There are many methods that catfishermen employ to catch a nice mess fish. I’ve tried using everything from trotlines, bank poles and yo-yo’s and have done hook-and-line fishing from the bank or a boat. But one of my favorite methods is using jug lines.

Many people ask me why I use jug lines more now. The answer is a simple: I catch a lot of fish, it’s exhilarating, and not many others use this method. I know my last reason might not be a good one, but I do like to be different. If I’d have to give one reason why I like jug lines it would have to be because it’s the easiest way to catch catfish.

Jugging for cats offers the ability to catch fish that aren’t on the bottom. Many have the misconception that the only way to catch these fish is off the floor. The truth is many catfish are suspended well off the bottom. The jug lines offer the same concept as fishing with a bobber where the bait is suspended a short distance from the bobber, or in this case, the jug.
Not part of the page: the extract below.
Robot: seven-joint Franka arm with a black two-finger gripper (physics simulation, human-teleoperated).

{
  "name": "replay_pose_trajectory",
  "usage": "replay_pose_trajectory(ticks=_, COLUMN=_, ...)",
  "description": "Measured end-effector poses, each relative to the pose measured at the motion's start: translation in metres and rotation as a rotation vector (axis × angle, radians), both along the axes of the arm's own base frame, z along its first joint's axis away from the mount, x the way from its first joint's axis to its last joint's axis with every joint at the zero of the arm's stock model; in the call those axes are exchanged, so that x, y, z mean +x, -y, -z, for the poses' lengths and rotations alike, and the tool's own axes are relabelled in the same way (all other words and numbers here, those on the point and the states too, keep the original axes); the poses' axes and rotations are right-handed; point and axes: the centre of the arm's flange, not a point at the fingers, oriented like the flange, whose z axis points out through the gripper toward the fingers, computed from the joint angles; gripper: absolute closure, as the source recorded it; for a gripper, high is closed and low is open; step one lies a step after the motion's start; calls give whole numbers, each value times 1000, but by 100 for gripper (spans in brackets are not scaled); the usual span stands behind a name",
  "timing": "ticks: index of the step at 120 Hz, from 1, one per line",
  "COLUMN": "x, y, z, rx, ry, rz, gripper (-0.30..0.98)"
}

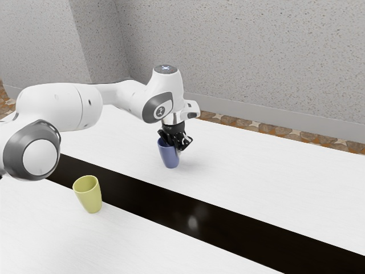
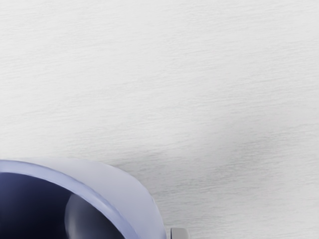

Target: Place the right cup onto the left cup

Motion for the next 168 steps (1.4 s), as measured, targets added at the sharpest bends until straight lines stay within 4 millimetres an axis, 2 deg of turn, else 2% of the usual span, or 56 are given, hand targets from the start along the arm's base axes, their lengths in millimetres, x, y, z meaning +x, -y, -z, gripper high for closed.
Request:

I keep empty 2-liter pop bottles and milk jugs and spray-paint orange on them so I can locate them. Then I store these in a garbage bag. For line, I’ll use a 10- to 15-foot piece of nylon cord, It’s the same type I use when making trot and turtle lines. I tie one end to the neck of the pop bottle or to the handle of the milk jug. For hooks, I prefer a 2/0 trotline hook. Then I’ll attach a sinker 8 inches above the hook. Depending on the water conditions, the size of weight used can vary. Obviously, it will take a heavier weight when there is a lot of current.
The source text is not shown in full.